It shoves the water from his lungs and forces him to remember how to breathe. It waits for a moment, running cold fingers through waterlogged hair and singing a few words to a song it doesn't know anymore. Then it leaves the Man on the Bridge behind, and doesn't look back. It has things to do and it can't afford to have him following it. But he will. The words "stubborn punk" come to mind. 

The layers and layers of Cold and Chair that Bucky is hidden under are beginning to be chipped away and it feels like he’s coming home at last, despite Home being miles away and in a hospital room.

It never returns to the base, it knows what would happen if it did. It will never be frozen again. It will never be looked at with hungry eyes again, because now it knows what it is like to be looked at with love rather than lust. 

Instead, it takes stock of its questions, and tries to find answers. 

What exactly _is_ a Bucky? 

The name is familiar. It used to be a Bucky, once upon a time. But the kernel of Bucky is gone, or it had been, buried with drugs and cold and his Stevie's death. 

But the Man on the Bridge is no longer dead, and neither is Bucky. 

Could it be a Bucky again? 

Its mission changes. It has to protect itself and the Man on the Bridge. 

It hides, in hopes of stalling for time. Its handlers don't know it has gone rogue and if they found out, they would steal all of its fuzzy, brand new memories and it would not could not let that happen. They would take it and wipe it and then make him go after the Man on the Bridge. So it stays in the shadows, like it is programmed to. 

The decades of drugs in its system wear off slowly, and it shivers and shakes and vomits in a dark room for weeks as the withdrawal wracks his body. Loud sounds have it going for weapons. It avoids people. 

Then, it is found, and there are people with shackles in their hands and promises of home on their lips. 

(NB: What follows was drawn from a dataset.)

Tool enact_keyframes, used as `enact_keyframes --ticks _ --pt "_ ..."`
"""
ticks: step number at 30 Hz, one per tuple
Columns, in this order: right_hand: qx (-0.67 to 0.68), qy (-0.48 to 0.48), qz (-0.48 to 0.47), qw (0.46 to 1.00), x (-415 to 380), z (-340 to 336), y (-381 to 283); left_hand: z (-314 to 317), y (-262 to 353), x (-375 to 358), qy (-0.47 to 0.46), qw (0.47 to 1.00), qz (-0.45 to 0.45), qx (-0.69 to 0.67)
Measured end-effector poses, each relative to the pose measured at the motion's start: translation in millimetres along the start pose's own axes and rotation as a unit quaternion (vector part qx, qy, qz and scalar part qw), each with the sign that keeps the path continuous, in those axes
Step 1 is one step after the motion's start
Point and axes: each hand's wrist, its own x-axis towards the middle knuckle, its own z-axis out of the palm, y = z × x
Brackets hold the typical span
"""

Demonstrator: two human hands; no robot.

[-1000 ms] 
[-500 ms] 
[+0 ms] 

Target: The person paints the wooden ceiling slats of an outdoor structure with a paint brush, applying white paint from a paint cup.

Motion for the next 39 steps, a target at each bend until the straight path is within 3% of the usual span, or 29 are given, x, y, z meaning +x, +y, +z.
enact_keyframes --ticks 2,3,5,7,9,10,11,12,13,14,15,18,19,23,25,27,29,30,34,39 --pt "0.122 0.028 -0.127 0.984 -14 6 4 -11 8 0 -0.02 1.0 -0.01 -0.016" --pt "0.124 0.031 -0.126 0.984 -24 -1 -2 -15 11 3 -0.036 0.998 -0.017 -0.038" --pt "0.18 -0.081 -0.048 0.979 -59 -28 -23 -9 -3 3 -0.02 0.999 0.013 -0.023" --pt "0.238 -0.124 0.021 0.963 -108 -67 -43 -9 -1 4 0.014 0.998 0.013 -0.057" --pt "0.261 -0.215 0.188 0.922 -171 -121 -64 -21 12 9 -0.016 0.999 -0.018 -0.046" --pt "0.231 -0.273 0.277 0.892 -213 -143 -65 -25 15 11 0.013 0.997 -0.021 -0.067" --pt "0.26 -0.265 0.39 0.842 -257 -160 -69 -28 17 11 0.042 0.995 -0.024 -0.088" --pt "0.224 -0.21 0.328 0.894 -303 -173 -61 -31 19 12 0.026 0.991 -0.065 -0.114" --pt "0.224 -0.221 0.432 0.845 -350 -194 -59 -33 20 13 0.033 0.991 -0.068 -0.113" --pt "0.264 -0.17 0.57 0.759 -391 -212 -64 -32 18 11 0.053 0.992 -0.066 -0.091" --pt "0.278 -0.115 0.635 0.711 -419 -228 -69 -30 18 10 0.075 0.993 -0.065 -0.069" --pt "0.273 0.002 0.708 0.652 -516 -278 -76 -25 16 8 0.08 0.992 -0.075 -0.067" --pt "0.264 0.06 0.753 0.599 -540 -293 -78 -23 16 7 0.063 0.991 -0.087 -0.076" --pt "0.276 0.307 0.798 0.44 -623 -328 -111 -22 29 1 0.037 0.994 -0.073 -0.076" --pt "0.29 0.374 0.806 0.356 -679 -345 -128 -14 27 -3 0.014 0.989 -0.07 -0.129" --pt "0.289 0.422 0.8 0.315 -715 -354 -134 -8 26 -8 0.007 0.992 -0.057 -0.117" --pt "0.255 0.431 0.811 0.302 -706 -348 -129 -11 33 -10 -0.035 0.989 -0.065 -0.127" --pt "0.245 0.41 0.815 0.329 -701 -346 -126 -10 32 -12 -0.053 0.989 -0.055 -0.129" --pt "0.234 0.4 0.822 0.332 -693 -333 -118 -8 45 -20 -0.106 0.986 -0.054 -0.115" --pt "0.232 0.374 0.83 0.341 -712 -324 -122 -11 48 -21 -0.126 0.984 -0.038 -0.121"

It remembers what home is now, and home is not orders and Chairs. Home is a pair of warm arms reaching around it, a deep voice rattling its bones early in the morning and making it laugh when he kisses it's neck. Home is both shorter and taller than it and it misses him so, so badly but it can’t go home. Not to their home. Not to its home. 

They pull out a red book with a star on the front, and start to read a string of words. _Сильное желание, Проржавевший, Семнадцать, Рассвет, Печь..._ Longing. Rusted. Seventeen. Daybreak. Furnace. It kills them before they can finish the sequence, it tears their shackles apart. It is never going back to what they thought was home. Neither would they. It takes the book and hides it. It cannot burn it, it cannot force itself to burn the book that contains the half of its mind that it cannot control.

It knows more will follow soon. They are coming for it. 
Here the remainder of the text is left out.